REQUIREMENT: Your response should consist solely of the records, written out exactly.

GIVEN DATA:
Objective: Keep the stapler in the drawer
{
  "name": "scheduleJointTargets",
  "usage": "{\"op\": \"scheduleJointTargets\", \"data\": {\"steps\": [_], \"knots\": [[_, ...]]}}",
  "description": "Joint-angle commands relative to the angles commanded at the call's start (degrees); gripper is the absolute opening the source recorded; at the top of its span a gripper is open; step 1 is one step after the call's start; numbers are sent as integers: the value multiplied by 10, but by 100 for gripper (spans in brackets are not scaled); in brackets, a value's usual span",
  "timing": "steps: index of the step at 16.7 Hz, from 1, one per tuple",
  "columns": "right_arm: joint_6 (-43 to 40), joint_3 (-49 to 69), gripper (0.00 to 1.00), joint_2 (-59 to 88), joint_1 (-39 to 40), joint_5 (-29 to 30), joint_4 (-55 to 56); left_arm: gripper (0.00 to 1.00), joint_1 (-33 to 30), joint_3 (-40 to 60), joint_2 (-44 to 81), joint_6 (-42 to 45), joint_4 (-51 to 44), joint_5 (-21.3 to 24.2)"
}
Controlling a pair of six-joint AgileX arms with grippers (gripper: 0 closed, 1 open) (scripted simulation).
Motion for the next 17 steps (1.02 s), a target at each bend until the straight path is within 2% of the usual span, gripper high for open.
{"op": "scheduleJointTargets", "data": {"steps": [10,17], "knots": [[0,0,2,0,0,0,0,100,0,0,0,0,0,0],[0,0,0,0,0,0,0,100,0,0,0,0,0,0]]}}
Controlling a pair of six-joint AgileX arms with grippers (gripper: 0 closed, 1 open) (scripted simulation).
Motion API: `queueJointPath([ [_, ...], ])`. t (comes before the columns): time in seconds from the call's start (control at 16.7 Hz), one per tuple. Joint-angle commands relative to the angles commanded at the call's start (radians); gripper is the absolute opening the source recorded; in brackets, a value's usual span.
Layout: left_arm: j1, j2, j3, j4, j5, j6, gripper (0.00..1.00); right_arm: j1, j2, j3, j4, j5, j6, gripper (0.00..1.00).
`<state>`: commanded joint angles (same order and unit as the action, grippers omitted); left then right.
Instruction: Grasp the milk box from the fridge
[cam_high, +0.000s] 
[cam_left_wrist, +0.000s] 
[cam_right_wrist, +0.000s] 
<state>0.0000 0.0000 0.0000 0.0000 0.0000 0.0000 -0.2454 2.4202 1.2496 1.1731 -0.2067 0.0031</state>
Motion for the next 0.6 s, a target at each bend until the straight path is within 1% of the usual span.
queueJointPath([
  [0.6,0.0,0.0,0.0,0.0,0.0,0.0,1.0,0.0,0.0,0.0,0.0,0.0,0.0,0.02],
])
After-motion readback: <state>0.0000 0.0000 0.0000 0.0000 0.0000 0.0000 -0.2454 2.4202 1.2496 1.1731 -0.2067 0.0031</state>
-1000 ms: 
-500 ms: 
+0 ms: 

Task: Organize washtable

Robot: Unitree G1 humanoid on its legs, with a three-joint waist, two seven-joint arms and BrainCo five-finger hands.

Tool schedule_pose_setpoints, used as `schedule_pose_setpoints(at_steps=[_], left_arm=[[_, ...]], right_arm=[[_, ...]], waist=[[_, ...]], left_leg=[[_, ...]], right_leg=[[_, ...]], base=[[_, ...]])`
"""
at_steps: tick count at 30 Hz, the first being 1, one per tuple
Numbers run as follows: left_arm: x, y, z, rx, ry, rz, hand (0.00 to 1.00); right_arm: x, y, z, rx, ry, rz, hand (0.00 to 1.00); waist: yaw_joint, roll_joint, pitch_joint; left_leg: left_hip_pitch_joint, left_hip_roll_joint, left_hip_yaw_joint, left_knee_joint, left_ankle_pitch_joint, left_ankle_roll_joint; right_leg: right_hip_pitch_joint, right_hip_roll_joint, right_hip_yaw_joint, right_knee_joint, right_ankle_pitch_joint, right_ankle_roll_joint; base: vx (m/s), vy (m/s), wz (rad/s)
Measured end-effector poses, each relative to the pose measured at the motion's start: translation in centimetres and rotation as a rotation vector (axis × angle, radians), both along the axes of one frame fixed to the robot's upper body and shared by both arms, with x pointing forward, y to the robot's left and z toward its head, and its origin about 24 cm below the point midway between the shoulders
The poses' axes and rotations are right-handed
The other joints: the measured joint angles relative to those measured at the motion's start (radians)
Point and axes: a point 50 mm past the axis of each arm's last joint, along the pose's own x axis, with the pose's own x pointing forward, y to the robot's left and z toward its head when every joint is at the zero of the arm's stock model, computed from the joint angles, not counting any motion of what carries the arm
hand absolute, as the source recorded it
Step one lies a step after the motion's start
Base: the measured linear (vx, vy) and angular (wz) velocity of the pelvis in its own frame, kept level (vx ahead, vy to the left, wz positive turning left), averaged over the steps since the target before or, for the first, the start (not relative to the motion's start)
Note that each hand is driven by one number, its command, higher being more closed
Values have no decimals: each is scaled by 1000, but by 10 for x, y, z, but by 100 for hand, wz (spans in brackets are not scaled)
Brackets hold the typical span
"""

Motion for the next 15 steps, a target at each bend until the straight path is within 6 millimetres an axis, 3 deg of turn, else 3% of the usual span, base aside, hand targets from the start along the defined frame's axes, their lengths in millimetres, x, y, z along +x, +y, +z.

SOLUTION TO THE EXERCISE:
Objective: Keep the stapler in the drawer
{
  "name": "scheduleJointTargets",
  "usage": "{\"op\": \"scheduleJointTargets\", \"data\": {\"steps\": [_], \"knots\": [[_, ...]]}}",
  "description": "Joint-angle commands relative to the angles commanded at the call's start (degrees); gripper is the absolute opening the source recorded; at the top of its span a gripper is open; step 1 is one step after the call's start; numbers are sent as integers: the value multiplied by 10, but by 100 for gripper (spans in brackets are not scaled); in brackets, a value's usual span",
  "timing": "steps: index of the step at 16.7 Hz, from 1, one per tuple",
  "columns": "right_arm: joint_6 (-43 to 40), joint_3 (-49 to 69), gripper (0.00 to 1.00), joint_2 (-59 to 88), joint_1 (-39 to 40), joint_5 (-29 to 30), joint_4 (-55 to 56); left_arm: gripper (0.00 to 1.00), joint_1 (-33 to 30), joint_3 (-40 to 60), joint_2 (-44 to 81), joint_6 (-42 to 45), joint_4 (-51 to 44), joint_5 (-21.3 to 24.2)"
}
Controlling a pair of six-joint AgileX arms with grippers (gripper: 0 closed, 1 open) (scripted simulation).
Motion for the next 17 steps (1.02 s), a target at each bend until the straight path is within 2% of the usual span, gripper high for open.
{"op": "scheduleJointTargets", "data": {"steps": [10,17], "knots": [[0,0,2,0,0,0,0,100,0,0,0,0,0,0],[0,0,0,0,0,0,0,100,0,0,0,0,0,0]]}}
Controlling a pair of six-joint AgileX arms with grippers (gripper: 0 closed, 1 open) (scripted simulation).
Motion API: `queueJointPath([ [_, ...], ])`. t (comes before the columns): time in seconds from the call's start (control at 16.7 Hz), one per tuple. Joint-angle commands relative to the angles commanded at the call's start (radians); gripper is the absolute opening the source recorded; in brackets, a value's usual span.
Layout: left_arm: j1, j2, j3, j4, j5, j6, gripper (0.00..1.00); right_arm: j1, j2, j3, j4, j5, j6, gripper (0.00..1.00).
`<state>`: commanded joint angles (same order and unit as the action, grippers omitted); left then right.
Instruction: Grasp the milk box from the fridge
[cam_high, +0.000s] 
[cam_left_wrist, +0.000s] 
[cam_right_wrist, +0.000s] 
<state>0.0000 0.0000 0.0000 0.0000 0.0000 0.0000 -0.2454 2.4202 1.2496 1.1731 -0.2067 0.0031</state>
Motion for the next 0.6 s, a target at each bend until the straight path is within 1% of the usual span.
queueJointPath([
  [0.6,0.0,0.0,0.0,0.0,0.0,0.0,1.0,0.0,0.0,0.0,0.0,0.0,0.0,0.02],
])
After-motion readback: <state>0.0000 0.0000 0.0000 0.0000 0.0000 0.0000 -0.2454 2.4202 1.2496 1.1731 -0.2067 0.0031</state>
-1000 ms: 
-500 ms: 
+0 ms: 

Task: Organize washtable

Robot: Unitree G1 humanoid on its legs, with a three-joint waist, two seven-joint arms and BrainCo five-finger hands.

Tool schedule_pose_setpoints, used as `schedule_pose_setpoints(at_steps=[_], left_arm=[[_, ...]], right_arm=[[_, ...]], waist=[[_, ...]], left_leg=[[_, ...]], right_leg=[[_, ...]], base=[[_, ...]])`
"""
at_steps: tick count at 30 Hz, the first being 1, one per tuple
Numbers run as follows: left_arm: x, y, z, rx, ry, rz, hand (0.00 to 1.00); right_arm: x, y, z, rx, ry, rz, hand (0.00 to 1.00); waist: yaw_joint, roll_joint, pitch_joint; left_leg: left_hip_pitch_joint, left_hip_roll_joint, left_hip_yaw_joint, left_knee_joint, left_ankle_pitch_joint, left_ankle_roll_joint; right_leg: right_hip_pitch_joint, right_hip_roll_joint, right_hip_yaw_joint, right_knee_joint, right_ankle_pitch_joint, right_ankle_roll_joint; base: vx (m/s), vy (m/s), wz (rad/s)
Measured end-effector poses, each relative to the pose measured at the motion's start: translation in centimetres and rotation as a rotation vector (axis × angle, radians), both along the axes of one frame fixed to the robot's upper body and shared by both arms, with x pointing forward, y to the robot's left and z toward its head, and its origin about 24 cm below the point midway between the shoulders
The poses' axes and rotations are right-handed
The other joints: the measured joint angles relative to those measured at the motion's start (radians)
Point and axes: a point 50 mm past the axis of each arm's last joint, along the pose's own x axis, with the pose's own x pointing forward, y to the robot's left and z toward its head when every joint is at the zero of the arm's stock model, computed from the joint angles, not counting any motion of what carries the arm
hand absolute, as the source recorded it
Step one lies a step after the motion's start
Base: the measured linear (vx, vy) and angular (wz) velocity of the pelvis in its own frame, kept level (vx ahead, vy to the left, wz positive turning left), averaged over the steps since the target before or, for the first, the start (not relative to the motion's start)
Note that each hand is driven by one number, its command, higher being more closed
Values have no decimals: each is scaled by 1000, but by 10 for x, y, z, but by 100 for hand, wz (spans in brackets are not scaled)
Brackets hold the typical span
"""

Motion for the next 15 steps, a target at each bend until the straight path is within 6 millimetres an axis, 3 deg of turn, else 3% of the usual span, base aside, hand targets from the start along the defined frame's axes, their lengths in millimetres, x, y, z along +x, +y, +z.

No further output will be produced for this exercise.